**What to work on**. Some lines in the listing may contain the word "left". Say how many, with the number alone.

^^^^

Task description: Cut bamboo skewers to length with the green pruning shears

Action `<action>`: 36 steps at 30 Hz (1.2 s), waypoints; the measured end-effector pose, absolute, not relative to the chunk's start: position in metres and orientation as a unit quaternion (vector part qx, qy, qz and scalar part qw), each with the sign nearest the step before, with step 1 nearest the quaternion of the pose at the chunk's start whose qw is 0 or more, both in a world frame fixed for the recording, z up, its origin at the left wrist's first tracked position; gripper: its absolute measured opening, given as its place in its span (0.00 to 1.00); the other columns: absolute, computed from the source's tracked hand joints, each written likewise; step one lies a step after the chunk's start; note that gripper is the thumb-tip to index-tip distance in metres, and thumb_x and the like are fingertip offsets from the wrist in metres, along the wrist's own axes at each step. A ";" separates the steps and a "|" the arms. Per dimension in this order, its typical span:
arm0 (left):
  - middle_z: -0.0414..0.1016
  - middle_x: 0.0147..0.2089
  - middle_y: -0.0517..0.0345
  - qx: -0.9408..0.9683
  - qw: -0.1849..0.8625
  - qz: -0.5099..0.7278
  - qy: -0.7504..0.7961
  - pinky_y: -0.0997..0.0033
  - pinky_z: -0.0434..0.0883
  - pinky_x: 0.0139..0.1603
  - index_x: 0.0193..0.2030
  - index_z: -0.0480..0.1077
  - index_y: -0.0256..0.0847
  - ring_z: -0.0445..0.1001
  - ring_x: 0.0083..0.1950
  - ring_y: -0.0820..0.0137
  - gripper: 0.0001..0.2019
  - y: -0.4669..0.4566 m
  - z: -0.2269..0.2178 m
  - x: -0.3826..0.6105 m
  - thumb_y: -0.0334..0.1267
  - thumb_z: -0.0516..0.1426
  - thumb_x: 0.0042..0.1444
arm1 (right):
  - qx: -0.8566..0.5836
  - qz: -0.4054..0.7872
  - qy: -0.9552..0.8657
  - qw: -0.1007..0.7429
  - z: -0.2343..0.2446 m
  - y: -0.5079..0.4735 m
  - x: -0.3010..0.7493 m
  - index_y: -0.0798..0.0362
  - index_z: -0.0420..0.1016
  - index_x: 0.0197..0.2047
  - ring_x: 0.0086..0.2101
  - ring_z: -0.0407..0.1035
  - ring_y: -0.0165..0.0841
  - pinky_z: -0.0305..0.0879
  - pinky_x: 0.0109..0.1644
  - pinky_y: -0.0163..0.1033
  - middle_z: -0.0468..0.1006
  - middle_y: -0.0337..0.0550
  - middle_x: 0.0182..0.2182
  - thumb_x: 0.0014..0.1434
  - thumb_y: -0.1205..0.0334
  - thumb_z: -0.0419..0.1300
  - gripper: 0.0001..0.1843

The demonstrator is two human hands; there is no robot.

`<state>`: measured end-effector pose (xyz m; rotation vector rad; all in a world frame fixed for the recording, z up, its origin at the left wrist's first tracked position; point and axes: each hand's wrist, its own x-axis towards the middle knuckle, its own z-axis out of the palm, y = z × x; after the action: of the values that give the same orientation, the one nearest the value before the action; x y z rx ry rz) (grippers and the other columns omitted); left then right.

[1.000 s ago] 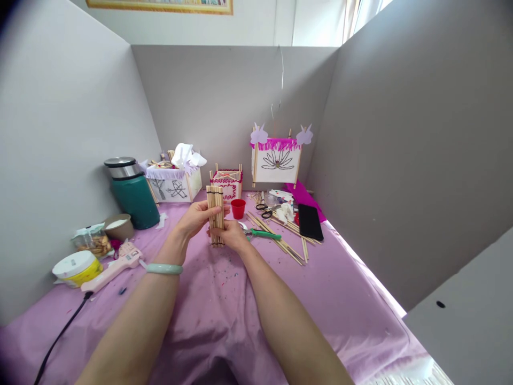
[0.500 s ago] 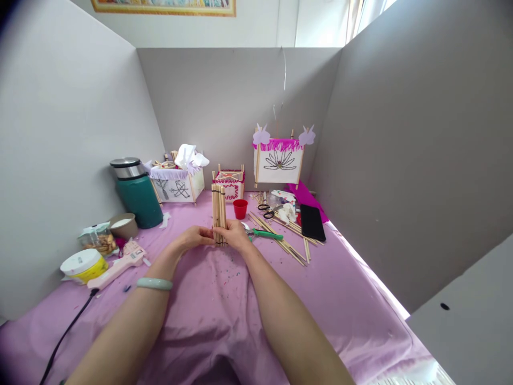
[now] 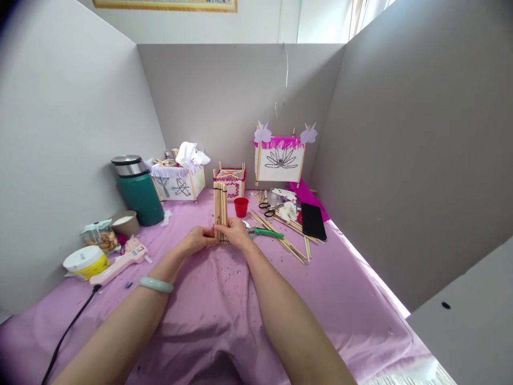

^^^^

**Response to this task**. 3